2024年8月27日(火)10:00~19:15

ECzineニュース

2021年次世代物流システム・サービス市場は前年比4.4%増の6,282億円見込み/富士経済

 富士経済は、ロボティクスの活用やサブスクリプション型サービス導入の広がりに加え、ラストワンマイルの課題解消に向けた取り組みなどが進み、変革期を迎えている物流システム・サービスの市場を調査した。

次世代物流システム・サービス市場(日本市場+日系メーカー海外実績)

2021年見込 2020年比 2026年予測 2020年比
ロボティクス・オートメーション 440億円 116.7% 914億円 2.4倍
ロジスティクス・ファシリティ 2,483億円 101.6% 3,152億円 129.0%
ラストワンマイル 245億円 118.9% 459億円 2.2倍
IoT 477億円 103.5% 642億円 139.3%
AI 78億円 121.9% 506億円 7.9倍
サービス 2,559億円 103.8% 3,956億円 160.4%
合計 6,282億円 104.4% 9,627億円 160.0%

 2020年は新型コロナウイルス感染症流行の影響により、ユーザーの設備投資が抑制されたことや事業者による営業展開が制限されたことから、市場は縮小した。2021年は巣ごもり需要などEC利用増加に伴う物流量の増加や、人手不足対策としてロボットなどの導入が進んでいることから、市場は前年比4.4%増が見込まれる。今後は、省人化を目的とした自動化ニーズの高まりや目的別に最適化された製品の伸長、DXの取り組み加速により市場が拡大し、2026年には2020年比60.0%増の9,627億円が予測される。

 DXの実現に向け、主要システムとなるロボティクス・オートメーション、IoT、AIが伸びていくとみられる。ロボットとソフトウェアを連携した自動化ソリューションの展開が進んでいるのを受けて、ロボティクス・オートメーションは、フレキシブルな生産ラインの構築、柔軟なレイアウト変更ニーズの増加により伸びるとみられる。IoTは、自動化に加えて、従業員の高齢化や引退に伴い、これまでのアナログ管理からソフトウェアを活用したデジタル管理への切り替えが進んでいることも伸びを後押ししている。AIは、実証実験や試験導入から本格運用に移行することで伸びが期待される。

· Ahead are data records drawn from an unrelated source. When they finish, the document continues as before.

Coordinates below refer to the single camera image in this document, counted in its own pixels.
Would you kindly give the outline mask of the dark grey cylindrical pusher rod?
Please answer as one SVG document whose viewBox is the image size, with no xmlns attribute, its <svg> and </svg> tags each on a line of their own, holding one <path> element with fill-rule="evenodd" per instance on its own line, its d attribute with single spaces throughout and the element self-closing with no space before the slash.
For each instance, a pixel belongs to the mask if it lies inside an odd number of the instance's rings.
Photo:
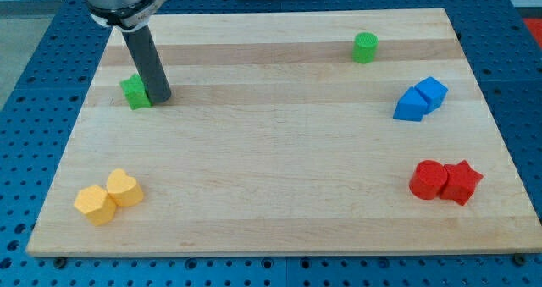
<svg viewBox="0 0 542 287">
<path fill-rule="evenodd" d="M 123 38 L 151 104 L 168 101 L 171 98 L 169 82 L 149 27 L 125 32 Z"/>
</svg>

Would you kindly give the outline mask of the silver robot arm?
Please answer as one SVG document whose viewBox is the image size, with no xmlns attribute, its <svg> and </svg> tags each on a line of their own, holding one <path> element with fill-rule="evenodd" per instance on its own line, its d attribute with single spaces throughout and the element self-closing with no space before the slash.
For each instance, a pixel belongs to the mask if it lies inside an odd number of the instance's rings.
<svg viewBox="0 0 542 287">
<path fill-rule="evenodd" d="M 168 0 L 86 0 L 102 27 L 121 31 L 152 105 L 166 102 L 171 90 L 156 49 L 149 20 Z"/>
</svg>

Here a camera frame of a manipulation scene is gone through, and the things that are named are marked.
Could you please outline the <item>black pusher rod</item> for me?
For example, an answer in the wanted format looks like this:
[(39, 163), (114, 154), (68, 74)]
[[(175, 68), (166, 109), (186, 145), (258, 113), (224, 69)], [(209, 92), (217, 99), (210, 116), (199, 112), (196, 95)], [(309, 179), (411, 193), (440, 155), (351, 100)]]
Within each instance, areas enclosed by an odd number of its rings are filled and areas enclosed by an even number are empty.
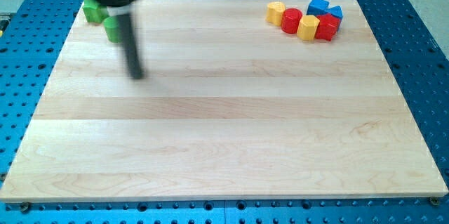
[(116, 18), (119, 24), (119, 36), (123, 46), (123, 52), (129, 76), (132, 79), (142, 79), (145, 75), (142, 65), (140, 64), (131, 14), (120, 14), (117, 15)]

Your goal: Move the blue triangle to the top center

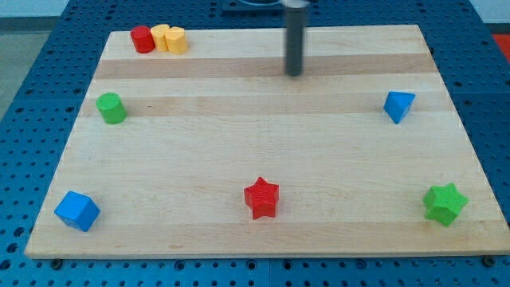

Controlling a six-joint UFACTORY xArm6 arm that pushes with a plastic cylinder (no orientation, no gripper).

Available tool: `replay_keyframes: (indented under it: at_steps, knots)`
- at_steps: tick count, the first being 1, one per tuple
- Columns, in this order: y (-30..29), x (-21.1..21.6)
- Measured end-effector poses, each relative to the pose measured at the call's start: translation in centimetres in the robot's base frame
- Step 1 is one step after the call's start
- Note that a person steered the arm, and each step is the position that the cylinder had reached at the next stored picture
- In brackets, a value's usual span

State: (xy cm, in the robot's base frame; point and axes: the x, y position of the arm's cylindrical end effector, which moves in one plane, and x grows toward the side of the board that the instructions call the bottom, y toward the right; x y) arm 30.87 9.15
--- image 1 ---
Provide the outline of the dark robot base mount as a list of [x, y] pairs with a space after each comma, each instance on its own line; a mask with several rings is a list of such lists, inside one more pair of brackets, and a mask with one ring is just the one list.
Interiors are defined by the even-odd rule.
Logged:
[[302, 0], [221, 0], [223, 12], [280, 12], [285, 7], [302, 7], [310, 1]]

 また、サブスクリプション型サービスの展開が増えており、運輸・倉庫事業者や物流施設の運用事業者による、EC事業者を対象としたサービスや、中国系ロボットメーカーによるサービス展開が進んでいる。導入にかかる初期費用が低く、繁忙期や閑散期などで需要に合わせた柔軟な運用が可能なことから、これまで労働集約型の作業体制に依存してきた物流現場におけるロボティクスの活用を加速させると期待される。

AI再配達回避ソリューション

2021年見込 2020年比 2026年予測 2020年比
日本 20億円 133.3% 130億円 8.7倍

 主に個人宅向けの輸配送業務において、AIの活用により再配達を回避するソリューションを対象とする。

 従来、再配達回避はトラックドライバーのノウハウに頼ってきたが、現在、AIを活用した実証実験が進んでいる。スマートメーターの情報から在宅状況をAIが判断し不在時の配達を回避するシステムや、最適なルート配送をAIが構築するシステムなどがある。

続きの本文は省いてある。